Required work >> Output the whole listing exactly, except for the pictures in it.

----

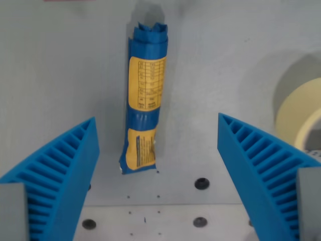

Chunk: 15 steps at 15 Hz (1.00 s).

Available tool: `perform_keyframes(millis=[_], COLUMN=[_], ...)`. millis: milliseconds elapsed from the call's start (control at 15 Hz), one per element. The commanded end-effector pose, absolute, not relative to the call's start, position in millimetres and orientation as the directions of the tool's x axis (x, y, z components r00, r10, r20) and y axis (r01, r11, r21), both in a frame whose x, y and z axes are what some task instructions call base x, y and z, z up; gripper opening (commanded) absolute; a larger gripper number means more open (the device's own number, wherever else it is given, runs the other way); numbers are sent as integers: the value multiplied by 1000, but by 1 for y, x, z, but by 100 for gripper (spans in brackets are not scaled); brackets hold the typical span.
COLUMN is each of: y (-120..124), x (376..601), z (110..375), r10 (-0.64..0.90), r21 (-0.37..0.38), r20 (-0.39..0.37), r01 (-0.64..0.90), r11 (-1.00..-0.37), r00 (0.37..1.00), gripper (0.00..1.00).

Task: Move above the blue bag

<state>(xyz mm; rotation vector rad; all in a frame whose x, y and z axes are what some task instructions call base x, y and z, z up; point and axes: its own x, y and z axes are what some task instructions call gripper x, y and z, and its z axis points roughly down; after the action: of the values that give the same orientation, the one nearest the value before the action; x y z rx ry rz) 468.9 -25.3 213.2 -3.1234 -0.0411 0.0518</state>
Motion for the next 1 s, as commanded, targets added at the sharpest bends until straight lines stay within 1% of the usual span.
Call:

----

Your solution >>
Chunk: 15 steps at 15 Hz (1.00 s).

Available tool: `perform_keyframes(millis=[_], COLUMN=[_], ...)`. millis: milliseconds elapsed from the call's start (control at 15 Hz), one per element. The commanded end-effector pose, absolute, not relative to the call's start, position in millimetres and orientation as the directions of the tool's x axis (x, y, z components r00, r10, r20) and y axis (r01, r11, r21), both in a frame whose x, y and z axes are what some task instructions call base x, y and z, z up; gripper opening (commanded) absolute; a larger gripper number means more open (the device's own number, wherever else it is given, runs the other way); numbers are sent as integers: the value multiplied by 1000, but by 1 for y, x, z, but by 100 for gripper (spans in brackets are not scaled); brackets hold the typical span.
COLUMN is each of: y (-120..124), x (376..601), z (110..375), r10 (-0.64..0.90), r21 (-0.37..0.38), r20 (-0.39..0.37), r01 (-0.64..0.90), r11 (-1.00..-0.37), r00 (0.37..1.00), gripper (0.00..1.00).

Task: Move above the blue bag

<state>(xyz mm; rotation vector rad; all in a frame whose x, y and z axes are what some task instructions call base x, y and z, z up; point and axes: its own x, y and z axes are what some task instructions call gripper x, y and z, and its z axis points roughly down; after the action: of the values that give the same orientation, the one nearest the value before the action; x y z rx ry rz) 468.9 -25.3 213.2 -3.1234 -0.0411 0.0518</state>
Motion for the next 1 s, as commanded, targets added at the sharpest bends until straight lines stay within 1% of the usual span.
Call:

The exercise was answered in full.